■ Requirement
Pull out each line of the records holding the string "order".

Collected data entries:

'''

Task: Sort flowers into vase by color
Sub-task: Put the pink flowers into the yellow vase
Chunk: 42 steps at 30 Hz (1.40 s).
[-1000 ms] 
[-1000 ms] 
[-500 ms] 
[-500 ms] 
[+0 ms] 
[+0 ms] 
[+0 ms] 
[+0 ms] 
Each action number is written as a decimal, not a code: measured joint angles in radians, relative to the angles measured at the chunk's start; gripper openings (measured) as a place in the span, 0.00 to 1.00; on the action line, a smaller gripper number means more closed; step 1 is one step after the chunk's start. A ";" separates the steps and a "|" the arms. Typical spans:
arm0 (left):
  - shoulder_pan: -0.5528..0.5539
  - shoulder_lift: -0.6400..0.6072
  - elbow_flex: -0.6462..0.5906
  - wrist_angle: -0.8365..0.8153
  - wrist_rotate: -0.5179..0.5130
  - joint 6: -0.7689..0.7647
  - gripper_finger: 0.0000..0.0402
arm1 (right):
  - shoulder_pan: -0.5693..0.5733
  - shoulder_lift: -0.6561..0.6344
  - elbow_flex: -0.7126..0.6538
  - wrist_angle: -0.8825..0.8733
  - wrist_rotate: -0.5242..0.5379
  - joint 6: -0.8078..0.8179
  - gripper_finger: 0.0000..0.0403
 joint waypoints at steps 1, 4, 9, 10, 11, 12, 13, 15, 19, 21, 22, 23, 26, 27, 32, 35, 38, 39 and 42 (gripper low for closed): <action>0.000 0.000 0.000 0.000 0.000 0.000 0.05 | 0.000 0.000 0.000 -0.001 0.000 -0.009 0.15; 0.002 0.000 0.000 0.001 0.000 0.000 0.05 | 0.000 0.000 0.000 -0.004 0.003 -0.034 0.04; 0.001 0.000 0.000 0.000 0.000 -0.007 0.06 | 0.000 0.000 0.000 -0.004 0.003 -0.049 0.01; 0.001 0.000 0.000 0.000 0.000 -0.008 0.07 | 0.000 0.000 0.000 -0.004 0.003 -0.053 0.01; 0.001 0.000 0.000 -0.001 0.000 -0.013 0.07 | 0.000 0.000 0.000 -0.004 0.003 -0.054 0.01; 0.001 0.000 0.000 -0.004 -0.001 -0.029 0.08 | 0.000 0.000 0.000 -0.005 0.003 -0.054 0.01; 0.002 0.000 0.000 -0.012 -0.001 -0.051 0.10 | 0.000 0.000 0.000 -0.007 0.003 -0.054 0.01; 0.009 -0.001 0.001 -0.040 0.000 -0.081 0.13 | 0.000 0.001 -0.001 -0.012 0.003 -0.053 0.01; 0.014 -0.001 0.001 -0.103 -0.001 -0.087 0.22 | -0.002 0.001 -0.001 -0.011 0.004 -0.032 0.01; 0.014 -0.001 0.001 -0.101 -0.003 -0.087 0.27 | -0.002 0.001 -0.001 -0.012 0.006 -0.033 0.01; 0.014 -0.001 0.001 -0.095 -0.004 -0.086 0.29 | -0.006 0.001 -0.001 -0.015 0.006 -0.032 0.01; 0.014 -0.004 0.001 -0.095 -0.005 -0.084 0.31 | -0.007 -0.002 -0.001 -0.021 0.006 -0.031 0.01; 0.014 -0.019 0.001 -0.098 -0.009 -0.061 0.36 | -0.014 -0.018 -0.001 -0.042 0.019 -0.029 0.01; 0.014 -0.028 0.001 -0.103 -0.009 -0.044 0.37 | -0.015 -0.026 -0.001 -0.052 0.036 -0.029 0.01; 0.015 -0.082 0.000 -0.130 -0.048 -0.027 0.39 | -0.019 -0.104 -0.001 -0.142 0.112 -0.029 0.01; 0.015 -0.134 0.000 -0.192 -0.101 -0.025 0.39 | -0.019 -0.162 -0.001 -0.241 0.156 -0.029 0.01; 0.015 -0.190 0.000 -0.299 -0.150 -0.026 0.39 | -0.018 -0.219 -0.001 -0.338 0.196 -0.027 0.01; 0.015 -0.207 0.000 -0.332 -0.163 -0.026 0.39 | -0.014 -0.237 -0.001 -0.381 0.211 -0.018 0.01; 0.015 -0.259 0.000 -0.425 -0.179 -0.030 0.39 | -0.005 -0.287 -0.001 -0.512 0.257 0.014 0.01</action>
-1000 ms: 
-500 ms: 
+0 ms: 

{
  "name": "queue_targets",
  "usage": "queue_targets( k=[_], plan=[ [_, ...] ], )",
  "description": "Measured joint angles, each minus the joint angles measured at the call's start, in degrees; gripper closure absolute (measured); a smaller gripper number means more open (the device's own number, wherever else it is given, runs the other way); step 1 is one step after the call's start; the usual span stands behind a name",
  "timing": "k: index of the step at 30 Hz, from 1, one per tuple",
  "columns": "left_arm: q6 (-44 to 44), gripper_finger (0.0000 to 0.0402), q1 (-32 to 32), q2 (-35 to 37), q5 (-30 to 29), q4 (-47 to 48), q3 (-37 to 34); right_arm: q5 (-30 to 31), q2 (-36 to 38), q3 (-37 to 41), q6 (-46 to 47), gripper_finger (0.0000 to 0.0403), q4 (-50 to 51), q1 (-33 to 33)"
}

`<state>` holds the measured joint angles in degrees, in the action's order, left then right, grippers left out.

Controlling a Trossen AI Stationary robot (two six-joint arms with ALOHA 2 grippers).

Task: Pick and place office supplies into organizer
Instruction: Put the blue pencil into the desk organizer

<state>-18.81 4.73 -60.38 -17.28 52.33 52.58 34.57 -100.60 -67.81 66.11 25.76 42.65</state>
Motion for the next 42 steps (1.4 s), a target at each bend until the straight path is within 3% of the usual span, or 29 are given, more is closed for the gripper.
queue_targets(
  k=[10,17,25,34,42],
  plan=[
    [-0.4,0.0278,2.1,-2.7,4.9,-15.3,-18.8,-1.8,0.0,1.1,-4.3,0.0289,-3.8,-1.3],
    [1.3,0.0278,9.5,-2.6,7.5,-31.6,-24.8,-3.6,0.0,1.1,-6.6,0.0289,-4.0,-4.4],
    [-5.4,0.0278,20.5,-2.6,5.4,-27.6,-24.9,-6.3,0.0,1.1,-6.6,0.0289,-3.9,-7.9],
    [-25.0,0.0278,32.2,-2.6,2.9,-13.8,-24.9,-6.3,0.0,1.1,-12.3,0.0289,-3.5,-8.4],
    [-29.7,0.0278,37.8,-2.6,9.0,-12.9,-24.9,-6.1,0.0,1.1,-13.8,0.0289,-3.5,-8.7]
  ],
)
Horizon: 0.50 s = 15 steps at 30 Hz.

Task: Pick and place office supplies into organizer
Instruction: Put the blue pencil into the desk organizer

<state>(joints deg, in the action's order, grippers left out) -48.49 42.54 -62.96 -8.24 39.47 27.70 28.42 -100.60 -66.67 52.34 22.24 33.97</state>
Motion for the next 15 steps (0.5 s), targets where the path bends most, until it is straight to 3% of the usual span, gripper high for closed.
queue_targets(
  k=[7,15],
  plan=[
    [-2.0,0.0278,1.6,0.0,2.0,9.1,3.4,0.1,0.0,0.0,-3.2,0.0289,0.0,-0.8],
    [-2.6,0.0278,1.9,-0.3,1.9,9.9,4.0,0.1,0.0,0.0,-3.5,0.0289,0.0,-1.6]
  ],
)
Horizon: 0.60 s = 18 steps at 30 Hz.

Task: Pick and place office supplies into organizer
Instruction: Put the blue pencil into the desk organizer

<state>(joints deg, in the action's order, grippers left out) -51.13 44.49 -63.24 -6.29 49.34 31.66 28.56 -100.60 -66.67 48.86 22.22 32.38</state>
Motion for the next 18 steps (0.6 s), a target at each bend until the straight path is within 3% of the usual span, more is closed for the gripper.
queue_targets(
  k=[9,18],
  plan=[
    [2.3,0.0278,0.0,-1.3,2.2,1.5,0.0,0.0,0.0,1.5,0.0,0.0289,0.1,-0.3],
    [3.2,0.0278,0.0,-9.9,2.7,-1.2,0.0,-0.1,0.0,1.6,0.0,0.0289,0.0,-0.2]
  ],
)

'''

■ Solution for this task
`<state>` holds the measured joint angles in degrees, in the action's order, left then right, grippers left out.
<state>(joints deg, in the action's order, grippers left out) -48.49 42.54 -62.96 -8.24 39.47 27.70 28.42 -100.60 -66.67 52.34 22.24 33.97</state>
<state>(joints deg, in the action's order, grippers left out) -51.13 44.49 -63.24 -6.29 49.34 31.66 28.56 -100.60 -66.67 48.86 22.22 32.38</state>

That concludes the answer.